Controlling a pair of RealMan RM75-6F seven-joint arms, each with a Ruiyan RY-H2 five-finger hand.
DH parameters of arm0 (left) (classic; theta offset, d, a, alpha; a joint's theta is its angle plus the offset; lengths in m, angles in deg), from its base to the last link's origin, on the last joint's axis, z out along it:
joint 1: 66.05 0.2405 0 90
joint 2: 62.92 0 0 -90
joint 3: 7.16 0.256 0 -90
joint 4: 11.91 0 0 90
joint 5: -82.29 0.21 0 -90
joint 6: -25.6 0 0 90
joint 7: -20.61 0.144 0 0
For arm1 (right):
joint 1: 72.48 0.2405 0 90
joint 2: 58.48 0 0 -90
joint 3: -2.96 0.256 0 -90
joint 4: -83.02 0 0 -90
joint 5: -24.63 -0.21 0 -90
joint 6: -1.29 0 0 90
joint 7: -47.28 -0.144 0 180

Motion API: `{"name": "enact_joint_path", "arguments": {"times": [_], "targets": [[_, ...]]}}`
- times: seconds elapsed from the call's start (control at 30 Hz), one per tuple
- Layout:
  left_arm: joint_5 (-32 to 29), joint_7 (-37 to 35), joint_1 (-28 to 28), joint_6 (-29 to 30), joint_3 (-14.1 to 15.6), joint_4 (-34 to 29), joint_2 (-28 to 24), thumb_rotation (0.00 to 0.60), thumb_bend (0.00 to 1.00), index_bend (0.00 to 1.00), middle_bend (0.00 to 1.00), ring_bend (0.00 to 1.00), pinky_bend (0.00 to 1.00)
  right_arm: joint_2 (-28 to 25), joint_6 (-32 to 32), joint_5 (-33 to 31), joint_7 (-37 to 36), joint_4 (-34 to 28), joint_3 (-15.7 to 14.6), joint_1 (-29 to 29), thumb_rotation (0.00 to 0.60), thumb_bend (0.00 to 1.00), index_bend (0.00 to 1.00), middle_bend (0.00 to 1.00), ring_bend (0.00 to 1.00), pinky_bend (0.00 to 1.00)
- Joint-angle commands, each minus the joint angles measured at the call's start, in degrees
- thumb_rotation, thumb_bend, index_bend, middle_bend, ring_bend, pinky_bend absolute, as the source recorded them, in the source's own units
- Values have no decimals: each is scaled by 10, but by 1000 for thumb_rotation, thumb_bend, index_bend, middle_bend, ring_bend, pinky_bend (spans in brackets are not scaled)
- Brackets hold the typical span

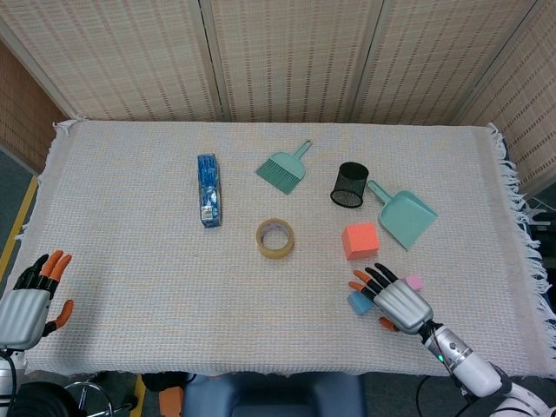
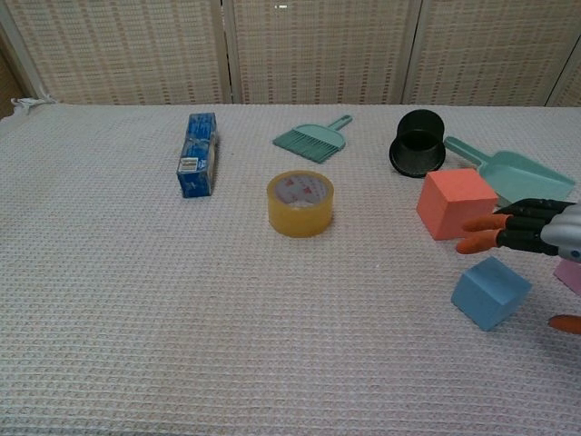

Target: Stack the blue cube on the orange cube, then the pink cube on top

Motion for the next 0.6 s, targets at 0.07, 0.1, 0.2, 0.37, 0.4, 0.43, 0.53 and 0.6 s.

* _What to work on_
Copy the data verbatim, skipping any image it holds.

* _Answer to the problem_
Controlling a pair of RealMan RM75-6F seven-joint arms, each with a Ruiyan RY-H2 five-finger hand.
DH parameters of arm0 (left) (classic; theta offset, d, a, alpha; a joint's theta is its angle plus the offset; lengths in m, angles in deg), from its base to the last link's origin, on the last joint's axis, z out along it:
joint 1: 66.05 0.2405 0 90
joint 2: 62.92 0 0 -90
joint 3: 7.16 0.256 0 -90
joint 4: 11.91 0 0 90
joint 5: -82.29 0.21 0 -90
joint 6: -25.6 0 0 90
joint 7: -20.61 0.144 0 0
For arm1 (right):
joint 1: 72.48 0.2405 0 90
joint 2: 58.48 0 0 -90
joint 3: -2.96 0.256 0 -90
joint 4: -83.02 0 0 -90
joint 5: -24.63 -0.21 0 -90
joint 6: -1.29 0 0 90
joint 7: -47.28 -0.144 0 180

Motion API: `{"name": "enact_joint_path", "arguments": {"times": [_], "targets": [[_, ...]]}}`
- times: seconds elapsed from the call's start (control at 30 Hz), one per tuple
- Layout:
  left_arm: joint_5 (-32 to 29), joint_7 (-37 to 35), joint_1 (-28 to 28), joint_6 (-29 to 30), joint_3 (-14.1 to 15.6), joint_4 (-34 to 29), joint_2 (-28 to 24), thumb_rotation (0.00 to 0.60), thumb_bend (0.00 to 1.00), index_bend (0.00 to 1.00), middle_bend (0.00 to 1.00), ring_bend (0.00 to 1.00), pinky_bend (0.00 to 1.00)
  right_arm: joint_2 (-28 to 25), joint_6 (-32 to 32), joint_5 (-33 to 31), joint_7 (-37 to 36), joint_4 (-34 to 28), joint_3 (-15.7 to 14.6), joint_1 (-29 to 29), thumb_rotation (0.00 to 0.60), thumb_bend (0.00 to 1.00), index_bend (0.00 to 1.00), middle_bend (0.00 to 1.00), ring_bend (0.00 to 1.00), pinky_bend (0.00 to 1.00)
- Joint-angle commands, each minus the joint angles measured at the call's start, in degrees
- thumb_rotation, thumb_bend, index_bend, middle_bend, ring_bend, pinky_bend absolute, as the source recorded them, in the source's own units
- Values have no decimals: each is scaled by 10, but by 1000 for thumb_rotation, thumb_bend, index_bend, middle_bend, ring_bend, pinky_bend (spans in brackets are not scaled)
- Brackets hold the typical span


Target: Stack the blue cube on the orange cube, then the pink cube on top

Motion for the next 0.6 s, targets at 0.07, 0.1, 0.2, 0.37, 0.4, 0.43, 0.53 and 0.6 s.

This exercise requires nothing more.